THE PROBLEM: Beginning with the line below that contains "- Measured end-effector" and ending with the line that contains "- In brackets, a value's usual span", copy every line exactly. Copy nothing else.

EXERCISE MATERIALS:

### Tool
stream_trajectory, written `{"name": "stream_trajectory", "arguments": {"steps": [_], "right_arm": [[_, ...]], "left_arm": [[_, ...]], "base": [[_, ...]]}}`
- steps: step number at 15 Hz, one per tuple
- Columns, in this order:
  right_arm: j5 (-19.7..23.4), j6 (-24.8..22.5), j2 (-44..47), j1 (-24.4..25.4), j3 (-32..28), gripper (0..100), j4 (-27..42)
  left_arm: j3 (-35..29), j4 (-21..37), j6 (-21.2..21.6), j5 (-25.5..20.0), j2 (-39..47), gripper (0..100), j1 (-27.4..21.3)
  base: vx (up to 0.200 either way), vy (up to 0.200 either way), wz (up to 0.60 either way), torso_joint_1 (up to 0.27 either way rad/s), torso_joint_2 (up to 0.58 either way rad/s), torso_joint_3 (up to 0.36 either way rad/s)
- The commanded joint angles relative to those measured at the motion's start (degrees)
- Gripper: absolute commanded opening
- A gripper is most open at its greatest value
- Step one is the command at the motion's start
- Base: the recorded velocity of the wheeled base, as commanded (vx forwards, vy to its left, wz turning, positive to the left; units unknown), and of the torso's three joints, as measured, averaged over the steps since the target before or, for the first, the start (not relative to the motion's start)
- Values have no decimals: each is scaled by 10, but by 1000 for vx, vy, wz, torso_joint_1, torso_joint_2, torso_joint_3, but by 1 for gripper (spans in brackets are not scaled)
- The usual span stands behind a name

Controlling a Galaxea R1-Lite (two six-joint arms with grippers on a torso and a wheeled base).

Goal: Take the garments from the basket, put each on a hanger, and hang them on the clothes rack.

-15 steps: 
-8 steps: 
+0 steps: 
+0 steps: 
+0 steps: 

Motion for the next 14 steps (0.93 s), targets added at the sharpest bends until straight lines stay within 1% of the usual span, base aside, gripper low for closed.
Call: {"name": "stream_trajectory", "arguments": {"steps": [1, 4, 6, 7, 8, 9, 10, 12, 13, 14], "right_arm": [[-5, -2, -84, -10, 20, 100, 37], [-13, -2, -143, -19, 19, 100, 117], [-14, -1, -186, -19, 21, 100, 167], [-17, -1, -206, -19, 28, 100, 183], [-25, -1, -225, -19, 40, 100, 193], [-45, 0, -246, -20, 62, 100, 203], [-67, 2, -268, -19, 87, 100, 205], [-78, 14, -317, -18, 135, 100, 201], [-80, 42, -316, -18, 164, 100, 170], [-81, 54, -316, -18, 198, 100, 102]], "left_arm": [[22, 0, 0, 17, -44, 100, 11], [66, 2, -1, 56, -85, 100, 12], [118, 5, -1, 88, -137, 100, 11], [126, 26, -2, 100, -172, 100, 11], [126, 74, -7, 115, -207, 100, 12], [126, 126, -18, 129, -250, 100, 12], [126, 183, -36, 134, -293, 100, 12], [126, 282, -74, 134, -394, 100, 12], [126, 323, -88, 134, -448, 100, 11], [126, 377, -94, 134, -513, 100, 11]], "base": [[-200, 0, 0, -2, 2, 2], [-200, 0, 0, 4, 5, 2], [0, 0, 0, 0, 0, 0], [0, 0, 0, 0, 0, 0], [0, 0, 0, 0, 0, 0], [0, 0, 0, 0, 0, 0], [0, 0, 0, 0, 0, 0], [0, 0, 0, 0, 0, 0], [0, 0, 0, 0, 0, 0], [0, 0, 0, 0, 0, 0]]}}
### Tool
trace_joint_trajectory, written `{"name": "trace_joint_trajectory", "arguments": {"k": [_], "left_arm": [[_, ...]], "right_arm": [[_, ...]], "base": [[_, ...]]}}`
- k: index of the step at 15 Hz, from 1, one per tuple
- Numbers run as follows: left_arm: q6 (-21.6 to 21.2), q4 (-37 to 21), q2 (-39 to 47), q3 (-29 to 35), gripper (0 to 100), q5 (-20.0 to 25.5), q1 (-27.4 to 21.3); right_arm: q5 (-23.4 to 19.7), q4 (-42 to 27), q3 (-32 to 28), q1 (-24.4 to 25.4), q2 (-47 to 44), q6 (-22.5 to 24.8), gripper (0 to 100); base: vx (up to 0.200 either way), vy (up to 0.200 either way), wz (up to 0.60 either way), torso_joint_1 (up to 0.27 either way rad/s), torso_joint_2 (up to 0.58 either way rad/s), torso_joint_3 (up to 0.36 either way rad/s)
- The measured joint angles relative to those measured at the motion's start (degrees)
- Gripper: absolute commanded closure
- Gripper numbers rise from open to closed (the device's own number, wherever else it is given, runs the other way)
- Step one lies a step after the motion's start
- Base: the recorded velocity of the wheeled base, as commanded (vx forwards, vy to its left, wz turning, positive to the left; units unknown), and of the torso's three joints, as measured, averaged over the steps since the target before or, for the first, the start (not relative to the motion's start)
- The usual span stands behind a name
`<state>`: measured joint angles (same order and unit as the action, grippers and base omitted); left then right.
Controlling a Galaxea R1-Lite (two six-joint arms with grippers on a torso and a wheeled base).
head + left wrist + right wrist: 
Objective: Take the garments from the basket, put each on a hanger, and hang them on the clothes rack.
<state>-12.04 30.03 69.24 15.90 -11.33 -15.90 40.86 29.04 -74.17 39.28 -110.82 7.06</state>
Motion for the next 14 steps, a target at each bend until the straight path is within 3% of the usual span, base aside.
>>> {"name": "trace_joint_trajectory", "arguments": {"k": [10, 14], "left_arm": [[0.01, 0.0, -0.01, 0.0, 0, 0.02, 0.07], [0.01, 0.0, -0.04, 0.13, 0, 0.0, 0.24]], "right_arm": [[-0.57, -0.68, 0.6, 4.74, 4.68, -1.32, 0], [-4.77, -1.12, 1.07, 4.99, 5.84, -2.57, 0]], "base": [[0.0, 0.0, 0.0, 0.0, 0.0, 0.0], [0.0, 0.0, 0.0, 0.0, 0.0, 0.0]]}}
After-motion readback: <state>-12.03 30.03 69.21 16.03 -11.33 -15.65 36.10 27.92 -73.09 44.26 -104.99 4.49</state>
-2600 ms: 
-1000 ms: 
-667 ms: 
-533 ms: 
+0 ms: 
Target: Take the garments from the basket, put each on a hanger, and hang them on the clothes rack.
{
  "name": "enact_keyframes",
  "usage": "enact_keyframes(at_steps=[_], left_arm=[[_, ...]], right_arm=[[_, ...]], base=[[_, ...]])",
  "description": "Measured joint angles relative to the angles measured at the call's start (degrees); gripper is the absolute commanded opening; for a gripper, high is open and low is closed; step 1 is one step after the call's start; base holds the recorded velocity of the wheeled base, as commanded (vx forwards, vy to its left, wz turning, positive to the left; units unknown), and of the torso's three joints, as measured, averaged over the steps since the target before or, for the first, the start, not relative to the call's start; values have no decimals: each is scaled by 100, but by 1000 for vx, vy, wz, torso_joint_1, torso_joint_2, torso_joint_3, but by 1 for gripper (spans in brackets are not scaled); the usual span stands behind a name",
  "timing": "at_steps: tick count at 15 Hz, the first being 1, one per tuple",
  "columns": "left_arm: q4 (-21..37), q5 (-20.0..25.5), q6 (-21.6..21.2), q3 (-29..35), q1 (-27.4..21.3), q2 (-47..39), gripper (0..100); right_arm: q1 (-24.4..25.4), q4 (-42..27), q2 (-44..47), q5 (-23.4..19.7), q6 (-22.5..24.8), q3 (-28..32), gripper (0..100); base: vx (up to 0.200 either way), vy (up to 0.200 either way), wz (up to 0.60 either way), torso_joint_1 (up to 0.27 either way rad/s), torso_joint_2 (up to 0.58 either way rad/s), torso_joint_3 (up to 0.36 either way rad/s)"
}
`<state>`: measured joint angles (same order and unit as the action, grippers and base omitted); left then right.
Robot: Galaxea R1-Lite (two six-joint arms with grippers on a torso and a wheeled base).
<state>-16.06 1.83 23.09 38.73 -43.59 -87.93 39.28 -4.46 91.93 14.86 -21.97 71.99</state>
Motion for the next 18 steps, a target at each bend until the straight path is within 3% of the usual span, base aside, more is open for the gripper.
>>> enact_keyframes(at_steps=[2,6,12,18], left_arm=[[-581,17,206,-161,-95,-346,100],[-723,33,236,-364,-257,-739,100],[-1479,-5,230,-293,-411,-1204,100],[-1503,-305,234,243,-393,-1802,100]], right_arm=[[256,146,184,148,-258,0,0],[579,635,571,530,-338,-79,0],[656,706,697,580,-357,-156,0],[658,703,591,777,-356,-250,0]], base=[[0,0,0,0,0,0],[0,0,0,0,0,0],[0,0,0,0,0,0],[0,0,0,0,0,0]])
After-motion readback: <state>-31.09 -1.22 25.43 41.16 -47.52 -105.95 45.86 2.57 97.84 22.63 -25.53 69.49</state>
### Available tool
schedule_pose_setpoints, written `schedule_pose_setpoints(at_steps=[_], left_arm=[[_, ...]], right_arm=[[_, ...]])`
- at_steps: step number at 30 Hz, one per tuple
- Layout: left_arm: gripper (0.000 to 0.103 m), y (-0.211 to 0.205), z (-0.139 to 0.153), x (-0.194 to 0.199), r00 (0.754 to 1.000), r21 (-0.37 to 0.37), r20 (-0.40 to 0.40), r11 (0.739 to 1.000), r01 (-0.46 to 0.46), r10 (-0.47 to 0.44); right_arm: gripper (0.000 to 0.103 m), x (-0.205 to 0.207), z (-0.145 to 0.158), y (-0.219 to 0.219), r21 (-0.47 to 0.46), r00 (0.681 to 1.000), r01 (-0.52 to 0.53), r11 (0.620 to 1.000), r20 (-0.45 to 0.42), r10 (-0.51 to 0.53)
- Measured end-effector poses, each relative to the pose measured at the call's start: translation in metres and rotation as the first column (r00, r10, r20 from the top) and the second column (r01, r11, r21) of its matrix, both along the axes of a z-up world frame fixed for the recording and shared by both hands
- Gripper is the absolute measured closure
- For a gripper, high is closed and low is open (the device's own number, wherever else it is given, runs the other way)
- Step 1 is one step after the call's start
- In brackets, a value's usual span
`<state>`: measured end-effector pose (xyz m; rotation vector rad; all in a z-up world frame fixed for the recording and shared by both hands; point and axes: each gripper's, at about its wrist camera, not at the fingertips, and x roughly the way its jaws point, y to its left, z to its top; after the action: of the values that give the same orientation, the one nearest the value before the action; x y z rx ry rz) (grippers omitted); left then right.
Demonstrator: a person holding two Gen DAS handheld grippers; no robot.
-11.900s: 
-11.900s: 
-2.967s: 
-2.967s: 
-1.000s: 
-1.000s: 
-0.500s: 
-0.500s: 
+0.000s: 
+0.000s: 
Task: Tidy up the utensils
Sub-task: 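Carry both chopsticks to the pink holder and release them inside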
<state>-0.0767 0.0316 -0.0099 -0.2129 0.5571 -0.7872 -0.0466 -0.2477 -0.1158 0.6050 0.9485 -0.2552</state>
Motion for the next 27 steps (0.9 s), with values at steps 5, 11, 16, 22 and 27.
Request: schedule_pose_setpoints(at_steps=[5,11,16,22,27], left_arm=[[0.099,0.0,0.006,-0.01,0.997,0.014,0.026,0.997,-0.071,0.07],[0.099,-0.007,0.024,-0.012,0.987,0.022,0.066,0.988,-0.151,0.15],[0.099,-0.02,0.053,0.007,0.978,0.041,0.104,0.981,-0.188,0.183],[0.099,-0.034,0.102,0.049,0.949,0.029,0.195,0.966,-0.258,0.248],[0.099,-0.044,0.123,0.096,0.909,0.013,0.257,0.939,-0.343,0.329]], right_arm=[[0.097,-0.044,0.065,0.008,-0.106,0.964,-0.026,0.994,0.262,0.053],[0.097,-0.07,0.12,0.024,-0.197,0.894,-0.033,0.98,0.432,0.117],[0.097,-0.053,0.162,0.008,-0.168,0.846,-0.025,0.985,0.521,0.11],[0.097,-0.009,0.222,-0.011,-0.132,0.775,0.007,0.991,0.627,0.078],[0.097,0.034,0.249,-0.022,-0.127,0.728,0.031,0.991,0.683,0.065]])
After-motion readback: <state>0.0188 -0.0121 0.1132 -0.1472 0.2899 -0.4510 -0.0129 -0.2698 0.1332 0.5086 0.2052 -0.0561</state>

RESULT:
- Measured end-effector poses, each relative to the pose measured at the call's start: translation in metres and rotation as the first column (r00, r10, r20 from the top) and the second column (r01, r11, r21) of its matrix, both along the axes of a z-up world frame fixed for the recording and shared by both hands
- Gripper is the absolute measured closure
- For a gripper, high is closed and low is open (the device's own number, wherever else it is given, runs the other way)
- Step 1 is one step after the call's start
- In brackets, a value's usual span

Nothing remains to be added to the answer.